A prominent Republican polling firm has irked Rep. Tom Cole (R-Okla.), the House’s top GOP election strategist, by conducting a poll to persuade a Republican lawmaker to oppose a Democratic measure that would make it easier for labor unions to organize.
Public Opinion Strategies (POS), the polling firm, conducted the survey for an anonymous Republican donor in the district of Rep. Steven LaTourette (R-Ohio) to show the congressman that the so-called “Card Check” bill is unpopular with GOP voters.
LaTourette and 12 other GOP members from the Northeast and upper Midwest, as well as Rep. Don Young (R-Alaska), voted for the bill. The House passed the Employee Free Choice Act on March 1 by a vote of 241 to 185.
Cole heads the National Republican Campaign Committee (NRCC), which happens to be a client of POS. He and LaTourette were upset that POS would conduct a poll that could create the perception that it is undermining a popular GOP incumbent. In addition to questions about the “Card Check” bill, the poll also included data about LaTourette’s favorable and unfavorable ratings. LaTourette remains popular in the district, according to a GOP source who saw the poll.
The unwritten rule for partisan polling firms is that they should not undercut incumbent lawmakers. POS’s other clients include more than 50 House Republican lawmakers and more than a dozen GOP senators, as well as Sen. Joe Lieberman (D-Conn.), according to its website.
“I pay $200,000 in dues to the NRCC so they can use Public Opinion Strategies,” LaTourette said.
Cole said he spoke to POS pollsters who reassured him that the poll was conducted only for informational purposes. He added that LaTourette faces no threat of a primary challenge. But the poll was particularly difficult for Cole because he will need to encourage even more conservative Republicans to patch together “strange-bedfellow” coalitions to win in moderate or Democratic-leaning districts in 2008.

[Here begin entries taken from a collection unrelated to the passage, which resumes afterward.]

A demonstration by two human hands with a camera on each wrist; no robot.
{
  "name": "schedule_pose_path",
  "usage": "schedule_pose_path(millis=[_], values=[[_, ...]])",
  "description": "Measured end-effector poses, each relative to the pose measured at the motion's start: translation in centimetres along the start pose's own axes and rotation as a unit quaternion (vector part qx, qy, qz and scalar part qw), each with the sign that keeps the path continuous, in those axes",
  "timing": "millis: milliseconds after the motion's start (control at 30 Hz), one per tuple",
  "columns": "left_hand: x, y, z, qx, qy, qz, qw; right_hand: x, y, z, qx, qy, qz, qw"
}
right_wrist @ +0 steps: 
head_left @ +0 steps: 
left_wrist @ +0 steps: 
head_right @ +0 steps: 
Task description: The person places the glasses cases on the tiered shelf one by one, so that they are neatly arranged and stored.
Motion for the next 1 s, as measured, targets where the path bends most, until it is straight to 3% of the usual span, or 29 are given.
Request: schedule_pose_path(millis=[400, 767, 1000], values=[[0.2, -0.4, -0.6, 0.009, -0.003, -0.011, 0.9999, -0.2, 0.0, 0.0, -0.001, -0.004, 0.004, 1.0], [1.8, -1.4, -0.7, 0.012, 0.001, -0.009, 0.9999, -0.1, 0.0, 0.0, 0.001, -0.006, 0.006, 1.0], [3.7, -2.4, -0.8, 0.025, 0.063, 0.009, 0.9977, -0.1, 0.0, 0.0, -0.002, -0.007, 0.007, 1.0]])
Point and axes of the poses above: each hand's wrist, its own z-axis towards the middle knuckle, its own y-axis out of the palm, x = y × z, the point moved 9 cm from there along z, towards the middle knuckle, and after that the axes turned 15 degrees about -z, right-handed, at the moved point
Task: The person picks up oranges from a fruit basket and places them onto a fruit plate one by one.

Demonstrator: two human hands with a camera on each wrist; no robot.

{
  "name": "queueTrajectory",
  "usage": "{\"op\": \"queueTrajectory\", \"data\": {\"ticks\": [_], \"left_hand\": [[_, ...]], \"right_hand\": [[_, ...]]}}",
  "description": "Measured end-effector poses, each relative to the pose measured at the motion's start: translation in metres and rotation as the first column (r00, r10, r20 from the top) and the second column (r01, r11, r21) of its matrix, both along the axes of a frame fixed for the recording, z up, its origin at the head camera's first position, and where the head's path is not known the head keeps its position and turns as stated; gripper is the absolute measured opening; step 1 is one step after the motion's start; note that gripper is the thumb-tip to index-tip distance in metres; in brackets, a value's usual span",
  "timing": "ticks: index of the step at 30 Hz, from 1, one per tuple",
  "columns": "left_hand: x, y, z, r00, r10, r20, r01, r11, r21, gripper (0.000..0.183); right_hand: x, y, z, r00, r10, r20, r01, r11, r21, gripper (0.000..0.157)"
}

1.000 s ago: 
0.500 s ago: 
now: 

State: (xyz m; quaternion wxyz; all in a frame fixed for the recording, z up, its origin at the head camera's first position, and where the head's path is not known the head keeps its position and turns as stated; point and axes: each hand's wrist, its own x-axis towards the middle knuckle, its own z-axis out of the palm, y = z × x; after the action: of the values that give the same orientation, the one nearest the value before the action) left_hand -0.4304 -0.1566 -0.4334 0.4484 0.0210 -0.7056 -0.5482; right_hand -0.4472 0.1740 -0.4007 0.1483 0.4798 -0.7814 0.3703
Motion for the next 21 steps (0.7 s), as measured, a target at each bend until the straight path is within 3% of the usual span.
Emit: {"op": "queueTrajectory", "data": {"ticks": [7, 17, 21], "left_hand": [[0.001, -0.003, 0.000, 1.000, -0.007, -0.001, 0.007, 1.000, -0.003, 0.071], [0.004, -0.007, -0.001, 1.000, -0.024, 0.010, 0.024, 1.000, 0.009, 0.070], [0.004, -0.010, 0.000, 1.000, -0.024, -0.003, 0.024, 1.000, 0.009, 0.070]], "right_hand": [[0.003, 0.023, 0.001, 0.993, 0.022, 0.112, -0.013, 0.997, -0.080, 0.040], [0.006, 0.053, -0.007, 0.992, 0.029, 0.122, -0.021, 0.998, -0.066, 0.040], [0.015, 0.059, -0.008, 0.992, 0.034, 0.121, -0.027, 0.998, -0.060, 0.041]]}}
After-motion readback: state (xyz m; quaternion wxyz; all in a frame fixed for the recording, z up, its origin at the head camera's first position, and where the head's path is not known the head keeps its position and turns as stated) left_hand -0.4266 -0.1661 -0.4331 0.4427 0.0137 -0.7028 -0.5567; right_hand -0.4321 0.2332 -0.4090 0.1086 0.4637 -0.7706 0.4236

“The main storyline from this survey is that congressman LaTourette’s numbers with Republicans are very strong,” said Rob Autry, a pollster for POS. “What I see from this data is a congressman that is well liked and well regarded by his base supporters, and is well positioned for a reelection that’s still two years away.”

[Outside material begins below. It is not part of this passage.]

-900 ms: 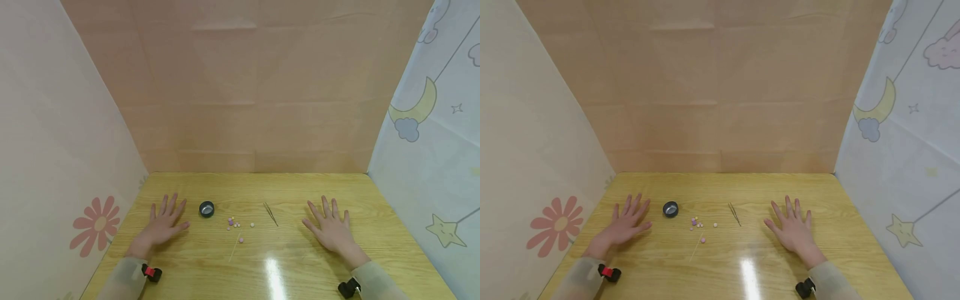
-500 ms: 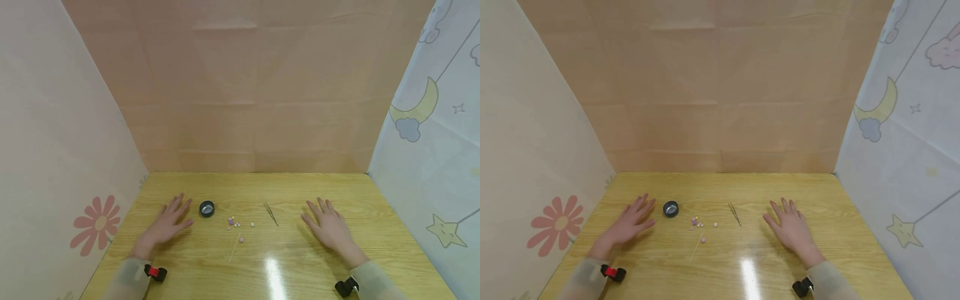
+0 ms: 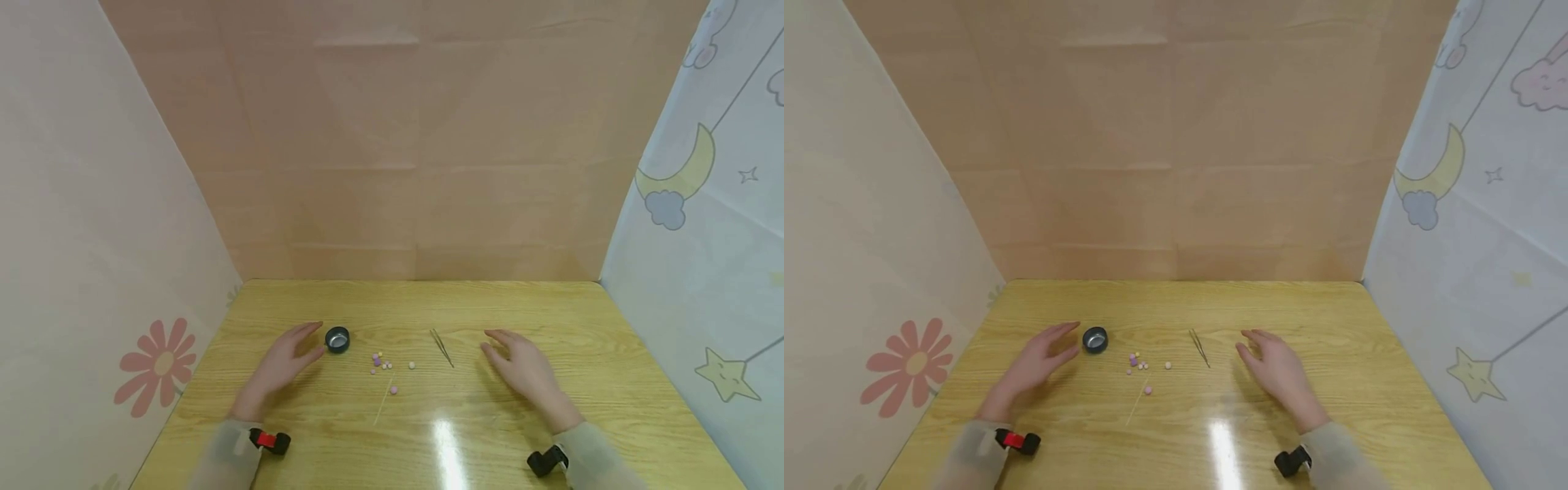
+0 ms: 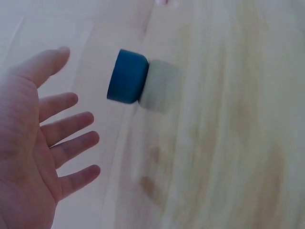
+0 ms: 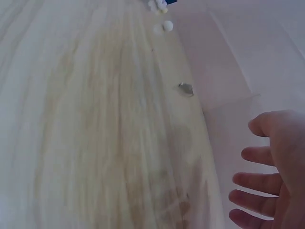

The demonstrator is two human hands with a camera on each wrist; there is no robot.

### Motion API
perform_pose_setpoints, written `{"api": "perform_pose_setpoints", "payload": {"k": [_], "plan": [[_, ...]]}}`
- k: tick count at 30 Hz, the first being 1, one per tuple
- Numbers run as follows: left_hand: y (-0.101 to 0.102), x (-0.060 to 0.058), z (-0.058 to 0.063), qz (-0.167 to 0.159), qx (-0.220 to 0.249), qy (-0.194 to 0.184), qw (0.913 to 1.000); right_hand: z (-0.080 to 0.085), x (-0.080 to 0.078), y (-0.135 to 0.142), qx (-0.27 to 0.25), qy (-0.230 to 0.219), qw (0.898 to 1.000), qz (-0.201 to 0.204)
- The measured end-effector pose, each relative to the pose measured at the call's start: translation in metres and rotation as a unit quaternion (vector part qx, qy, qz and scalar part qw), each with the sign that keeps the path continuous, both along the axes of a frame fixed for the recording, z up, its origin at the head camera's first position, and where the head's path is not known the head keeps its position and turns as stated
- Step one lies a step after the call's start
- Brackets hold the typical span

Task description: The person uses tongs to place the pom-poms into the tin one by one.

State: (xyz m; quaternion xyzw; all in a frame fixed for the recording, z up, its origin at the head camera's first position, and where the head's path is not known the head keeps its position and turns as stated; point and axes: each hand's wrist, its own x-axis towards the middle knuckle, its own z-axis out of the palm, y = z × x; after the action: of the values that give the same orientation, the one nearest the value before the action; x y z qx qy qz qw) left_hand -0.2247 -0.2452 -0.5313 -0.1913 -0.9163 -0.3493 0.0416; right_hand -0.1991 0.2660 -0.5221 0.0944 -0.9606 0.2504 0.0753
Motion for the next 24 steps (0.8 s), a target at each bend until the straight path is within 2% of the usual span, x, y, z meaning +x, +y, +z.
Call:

Both parties are concerned about challenges to centrist lawmakers. On the left, liberal groups have publicly discussed efforts to challenge Rep. Ellen Tauscher (D-Calif.). On the right, the conservative Club for Growth-backed candidate, Rep. Tim Walberg (Mich.), defeated former Rep. Joe Schwarz in the GOP primary in 2006.

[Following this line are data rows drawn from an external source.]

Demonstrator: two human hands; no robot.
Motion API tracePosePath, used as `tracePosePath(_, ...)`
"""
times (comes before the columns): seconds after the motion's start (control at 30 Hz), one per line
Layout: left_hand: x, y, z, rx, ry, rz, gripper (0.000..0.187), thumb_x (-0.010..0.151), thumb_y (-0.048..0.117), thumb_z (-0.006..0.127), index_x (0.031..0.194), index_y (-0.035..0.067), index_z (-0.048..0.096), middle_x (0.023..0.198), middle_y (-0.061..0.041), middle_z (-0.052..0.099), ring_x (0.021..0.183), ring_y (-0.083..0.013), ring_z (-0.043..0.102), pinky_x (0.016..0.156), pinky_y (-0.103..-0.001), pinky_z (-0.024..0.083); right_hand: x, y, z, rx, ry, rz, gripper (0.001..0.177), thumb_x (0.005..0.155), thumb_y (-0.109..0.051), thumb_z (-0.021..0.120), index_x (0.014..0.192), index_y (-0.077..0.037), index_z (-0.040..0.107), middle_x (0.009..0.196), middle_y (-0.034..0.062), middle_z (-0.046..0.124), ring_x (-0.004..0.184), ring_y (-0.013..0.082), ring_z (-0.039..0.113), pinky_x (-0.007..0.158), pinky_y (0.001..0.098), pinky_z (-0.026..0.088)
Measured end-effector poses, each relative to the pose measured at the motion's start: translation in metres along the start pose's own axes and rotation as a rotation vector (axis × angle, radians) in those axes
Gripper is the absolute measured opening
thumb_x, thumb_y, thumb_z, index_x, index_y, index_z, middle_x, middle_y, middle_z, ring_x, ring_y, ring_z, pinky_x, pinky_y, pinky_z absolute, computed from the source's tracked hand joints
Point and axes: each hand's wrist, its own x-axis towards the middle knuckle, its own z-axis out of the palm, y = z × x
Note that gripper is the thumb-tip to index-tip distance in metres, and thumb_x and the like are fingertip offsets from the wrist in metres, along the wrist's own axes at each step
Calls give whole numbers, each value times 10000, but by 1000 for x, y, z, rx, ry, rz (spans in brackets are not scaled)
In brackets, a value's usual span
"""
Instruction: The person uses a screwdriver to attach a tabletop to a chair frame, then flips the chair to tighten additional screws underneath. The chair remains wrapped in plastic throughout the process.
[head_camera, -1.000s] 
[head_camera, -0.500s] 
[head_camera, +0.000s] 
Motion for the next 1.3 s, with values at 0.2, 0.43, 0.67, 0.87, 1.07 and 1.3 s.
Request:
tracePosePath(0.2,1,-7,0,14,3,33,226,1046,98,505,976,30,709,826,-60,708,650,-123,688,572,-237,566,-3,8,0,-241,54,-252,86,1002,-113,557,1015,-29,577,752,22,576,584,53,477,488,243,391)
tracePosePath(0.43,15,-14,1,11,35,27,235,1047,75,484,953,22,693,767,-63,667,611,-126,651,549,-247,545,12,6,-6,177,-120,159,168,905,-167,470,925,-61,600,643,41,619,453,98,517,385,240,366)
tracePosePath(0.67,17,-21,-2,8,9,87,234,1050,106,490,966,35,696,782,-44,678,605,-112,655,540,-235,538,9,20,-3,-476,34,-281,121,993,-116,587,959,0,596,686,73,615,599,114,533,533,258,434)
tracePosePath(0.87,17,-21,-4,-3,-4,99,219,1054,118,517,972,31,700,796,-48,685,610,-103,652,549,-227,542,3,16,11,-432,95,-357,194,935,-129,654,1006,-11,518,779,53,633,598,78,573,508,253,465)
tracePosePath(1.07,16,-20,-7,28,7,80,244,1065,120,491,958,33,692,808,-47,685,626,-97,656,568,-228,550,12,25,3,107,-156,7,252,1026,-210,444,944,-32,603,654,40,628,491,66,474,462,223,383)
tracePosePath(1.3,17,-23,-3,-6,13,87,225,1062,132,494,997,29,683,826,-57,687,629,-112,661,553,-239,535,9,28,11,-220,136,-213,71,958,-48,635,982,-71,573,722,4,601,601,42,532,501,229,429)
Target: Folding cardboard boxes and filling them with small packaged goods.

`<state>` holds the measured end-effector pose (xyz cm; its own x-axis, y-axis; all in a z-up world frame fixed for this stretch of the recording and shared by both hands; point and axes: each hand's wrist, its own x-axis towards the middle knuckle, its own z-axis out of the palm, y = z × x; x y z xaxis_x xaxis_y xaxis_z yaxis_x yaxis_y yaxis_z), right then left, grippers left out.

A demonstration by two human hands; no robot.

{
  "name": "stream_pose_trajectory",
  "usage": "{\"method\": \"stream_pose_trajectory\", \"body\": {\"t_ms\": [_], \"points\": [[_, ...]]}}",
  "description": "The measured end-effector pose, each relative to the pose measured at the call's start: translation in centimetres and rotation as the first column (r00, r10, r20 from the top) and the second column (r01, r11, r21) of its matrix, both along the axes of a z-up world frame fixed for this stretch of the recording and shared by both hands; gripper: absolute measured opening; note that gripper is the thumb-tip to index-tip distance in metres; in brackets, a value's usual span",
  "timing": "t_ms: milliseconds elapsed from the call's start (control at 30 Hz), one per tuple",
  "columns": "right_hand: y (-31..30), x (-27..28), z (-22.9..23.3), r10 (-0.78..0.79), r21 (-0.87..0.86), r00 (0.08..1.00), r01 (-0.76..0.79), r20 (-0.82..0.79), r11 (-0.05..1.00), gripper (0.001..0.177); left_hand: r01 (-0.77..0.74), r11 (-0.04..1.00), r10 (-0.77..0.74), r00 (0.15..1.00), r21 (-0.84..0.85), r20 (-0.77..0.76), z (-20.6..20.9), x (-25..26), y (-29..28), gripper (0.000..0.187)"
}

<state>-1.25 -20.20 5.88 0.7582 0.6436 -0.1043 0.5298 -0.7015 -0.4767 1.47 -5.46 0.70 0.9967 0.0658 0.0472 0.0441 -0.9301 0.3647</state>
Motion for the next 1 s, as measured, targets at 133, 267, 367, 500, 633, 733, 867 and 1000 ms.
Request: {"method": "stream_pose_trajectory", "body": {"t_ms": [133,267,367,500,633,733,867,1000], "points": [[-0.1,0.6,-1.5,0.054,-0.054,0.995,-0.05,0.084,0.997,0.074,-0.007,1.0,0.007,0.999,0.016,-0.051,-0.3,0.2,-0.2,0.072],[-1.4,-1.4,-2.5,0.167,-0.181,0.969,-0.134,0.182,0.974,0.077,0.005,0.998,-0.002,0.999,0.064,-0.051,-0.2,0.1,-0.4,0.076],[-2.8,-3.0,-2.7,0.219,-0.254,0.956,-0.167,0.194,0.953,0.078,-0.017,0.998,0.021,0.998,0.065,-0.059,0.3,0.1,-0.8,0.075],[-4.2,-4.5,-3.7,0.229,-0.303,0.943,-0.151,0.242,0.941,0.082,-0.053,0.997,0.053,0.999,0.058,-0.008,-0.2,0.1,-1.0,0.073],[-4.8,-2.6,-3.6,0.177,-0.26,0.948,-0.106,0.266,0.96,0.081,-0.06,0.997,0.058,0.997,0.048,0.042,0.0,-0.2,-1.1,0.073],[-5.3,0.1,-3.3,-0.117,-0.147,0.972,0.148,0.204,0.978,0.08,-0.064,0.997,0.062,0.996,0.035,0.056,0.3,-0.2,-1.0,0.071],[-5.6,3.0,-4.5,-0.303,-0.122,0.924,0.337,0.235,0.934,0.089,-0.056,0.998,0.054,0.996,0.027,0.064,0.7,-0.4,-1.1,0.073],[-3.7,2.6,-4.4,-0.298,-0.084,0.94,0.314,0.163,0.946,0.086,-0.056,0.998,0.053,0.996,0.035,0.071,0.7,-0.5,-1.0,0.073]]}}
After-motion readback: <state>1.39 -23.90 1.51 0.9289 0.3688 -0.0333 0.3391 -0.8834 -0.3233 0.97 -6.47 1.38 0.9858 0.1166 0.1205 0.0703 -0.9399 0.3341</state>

LaTourette is one of the more moderate Republicans in the House, according to the National Journal, which ranks lawmakers from “conservative” to “liberal” based on 107 votes. According to those rankings, LaTourette is more conservative than 53.7 percent of his fellow lawmakers.
Since winning his first term in 1994, he has cruised to reelection. In 2004, he faced Capri Cafaro, an heiress to a shopping-mall fortune who spent $2 million on a losing bid. Her father, J.J. Cafaro, pleaded guilty to bribing former Rep. James Traficant (D-Ohio).
LaTourette has won support from local labor unions in his 12 years in Congress and has occasionally crossed party lines. Last month, conservative talk-show host Rush Limbaugh criticized him for voting for the Democratic-sponsored resolution condemning President Bush’s plan to send additional troops to Iraq.